Riprendo le forze e riparto pagaiando il più possibile sotto costa per non incontrare le forti raffiche del mare aperto. La costa va via via spogliandosi della presenza umana
fino a diventare di nuovo selvaggia e brulla, mano a mano che ci si allontana da Ajaccio. La giornata volge al termine e si avvicina la programmata sosta notturna. Con mia grande sorpresa, dopo aver girato verso le 20 Punta della Castagna, scopro che la spiaggia che avevo individuato dalle mappe satellitari non esiste! Il sole mi è appena tramontato dietro le spalle e inizio ad avere anche freddo. E’ un momento delicato. Devo decidere se tornare indietro o proseguire. Tiro fuori il cellulare, nonostante il mare mosso, e vedo che la prossima spiaggia è troppo distante; decido di ritornare indietro all’ultima spiaggia che ho visto. Sono senza forze ma stringendo i denti ce la posso fare. Mentre riattraverso il giardino di roccia di Punta della Castagna,
scorgo una spiaggetta piccola piccola al di là degli scogli. Ok, la spiaggia c’è, ma come arrivarci? Riesco a trovare un corridoio nell’acqua bassissima tra gli scogli ma rischio di toccare il fondo se non prendo bene il tempo tra un’onda e l’altra. Dopo alcuni tentennamenti prendo coraggio e attraverso. “Fortuna juvat audaces”. Riesco a raggiungere l’arenile senza arrecare danno al kayak.
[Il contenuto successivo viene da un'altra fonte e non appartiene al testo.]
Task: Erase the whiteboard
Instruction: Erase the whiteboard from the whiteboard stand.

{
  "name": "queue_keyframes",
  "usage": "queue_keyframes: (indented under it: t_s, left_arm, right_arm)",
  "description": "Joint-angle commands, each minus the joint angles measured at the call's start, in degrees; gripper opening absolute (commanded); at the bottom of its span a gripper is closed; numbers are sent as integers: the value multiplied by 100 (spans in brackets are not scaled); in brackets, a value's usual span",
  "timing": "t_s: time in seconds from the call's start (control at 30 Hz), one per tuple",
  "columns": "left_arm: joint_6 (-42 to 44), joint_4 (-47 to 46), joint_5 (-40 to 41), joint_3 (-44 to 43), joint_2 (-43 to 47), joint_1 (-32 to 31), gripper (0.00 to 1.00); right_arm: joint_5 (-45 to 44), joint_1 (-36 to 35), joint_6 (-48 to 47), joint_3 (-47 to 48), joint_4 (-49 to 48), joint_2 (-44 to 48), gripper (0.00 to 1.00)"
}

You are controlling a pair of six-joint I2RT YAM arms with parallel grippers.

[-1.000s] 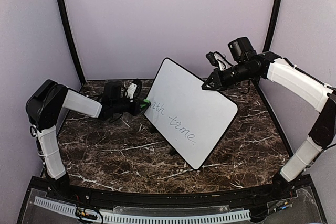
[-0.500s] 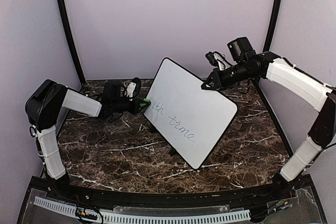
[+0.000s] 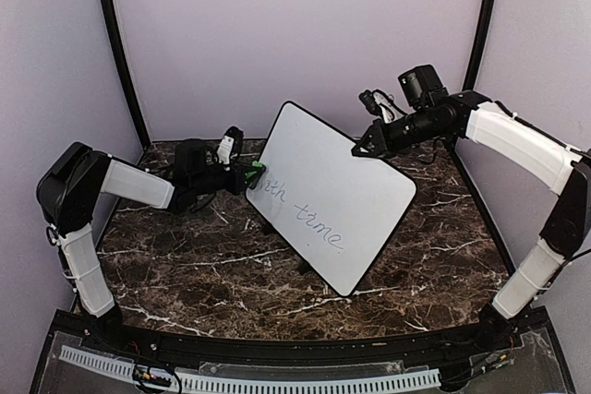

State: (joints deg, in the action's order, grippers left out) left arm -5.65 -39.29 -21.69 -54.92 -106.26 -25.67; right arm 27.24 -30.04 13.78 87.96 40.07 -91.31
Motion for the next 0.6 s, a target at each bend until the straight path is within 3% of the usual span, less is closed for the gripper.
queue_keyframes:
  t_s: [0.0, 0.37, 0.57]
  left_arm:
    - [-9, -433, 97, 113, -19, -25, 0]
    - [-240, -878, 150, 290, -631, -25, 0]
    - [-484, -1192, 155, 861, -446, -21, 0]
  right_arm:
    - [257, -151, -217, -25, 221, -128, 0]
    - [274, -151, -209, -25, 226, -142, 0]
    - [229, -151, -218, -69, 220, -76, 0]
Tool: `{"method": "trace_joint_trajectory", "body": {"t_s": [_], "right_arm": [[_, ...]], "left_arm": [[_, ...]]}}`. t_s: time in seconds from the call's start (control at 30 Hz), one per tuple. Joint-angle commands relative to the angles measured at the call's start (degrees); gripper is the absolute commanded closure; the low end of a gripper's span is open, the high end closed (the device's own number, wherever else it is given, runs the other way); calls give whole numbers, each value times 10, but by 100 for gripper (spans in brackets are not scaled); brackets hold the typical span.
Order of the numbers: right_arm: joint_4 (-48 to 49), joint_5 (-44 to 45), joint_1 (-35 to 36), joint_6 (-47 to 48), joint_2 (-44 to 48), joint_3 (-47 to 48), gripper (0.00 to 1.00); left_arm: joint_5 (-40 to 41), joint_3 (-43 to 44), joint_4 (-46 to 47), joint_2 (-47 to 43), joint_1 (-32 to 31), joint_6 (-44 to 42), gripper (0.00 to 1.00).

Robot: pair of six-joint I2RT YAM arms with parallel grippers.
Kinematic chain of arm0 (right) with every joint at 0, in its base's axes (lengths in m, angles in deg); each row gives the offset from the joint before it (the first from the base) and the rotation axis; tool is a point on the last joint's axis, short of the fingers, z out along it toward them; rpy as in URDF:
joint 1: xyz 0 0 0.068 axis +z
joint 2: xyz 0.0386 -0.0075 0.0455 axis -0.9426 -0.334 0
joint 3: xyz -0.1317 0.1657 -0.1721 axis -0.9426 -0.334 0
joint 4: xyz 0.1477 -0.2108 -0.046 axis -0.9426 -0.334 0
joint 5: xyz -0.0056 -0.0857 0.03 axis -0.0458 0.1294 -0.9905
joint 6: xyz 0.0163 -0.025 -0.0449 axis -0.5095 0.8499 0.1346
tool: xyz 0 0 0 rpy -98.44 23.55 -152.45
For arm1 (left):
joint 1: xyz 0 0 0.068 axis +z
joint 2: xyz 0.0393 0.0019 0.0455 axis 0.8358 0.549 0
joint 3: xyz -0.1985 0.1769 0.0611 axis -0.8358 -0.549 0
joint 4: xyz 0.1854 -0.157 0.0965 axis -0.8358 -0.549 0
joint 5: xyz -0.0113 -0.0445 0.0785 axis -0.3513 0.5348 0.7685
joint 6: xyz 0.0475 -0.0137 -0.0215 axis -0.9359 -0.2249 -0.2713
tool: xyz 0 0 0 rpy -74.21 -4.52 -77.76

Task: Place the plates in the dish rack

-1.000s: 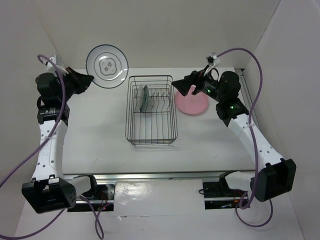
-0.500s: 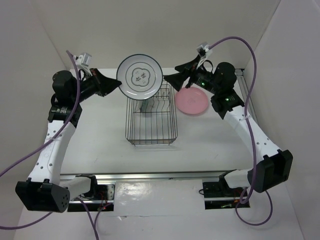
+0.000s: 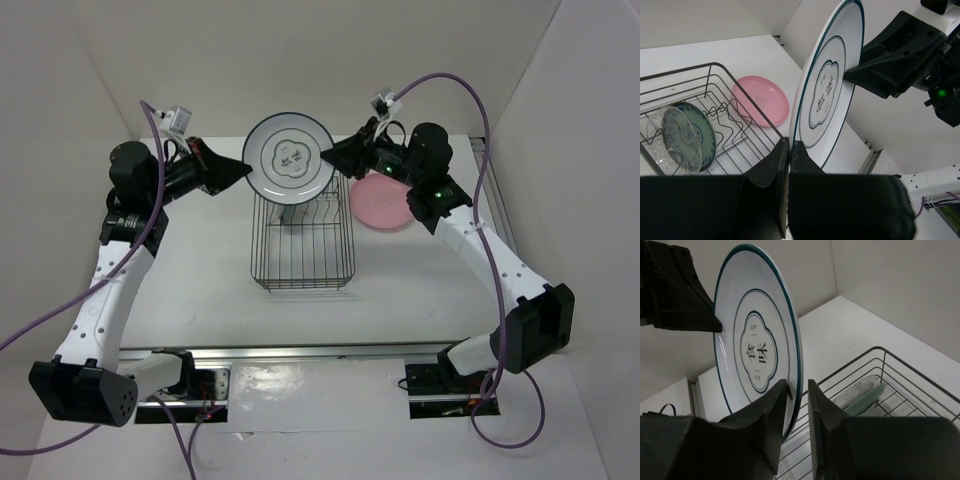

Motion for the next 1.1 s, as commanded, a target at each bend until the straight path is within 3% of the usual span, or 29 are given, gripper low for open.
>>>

E’ quasi buio. Dopo aver cucinato e montato la tenda c’è solo il tempo di registrare qualche minuto di racconto vocale. Il rumore delle onde frangenti sugli scogli è assordante ma i 51km di navigazione mi fanno addormentare in un attimo.
E’ quasi buio. Dopo aver cucinato e montato la tenda c’è solo il tempo di registrare qualche minuto di racconto vocale. Il rumore delle onde frangenti sugli scogli è assordante ma i 51km di navigazione mi fanno addormentare in un attimo.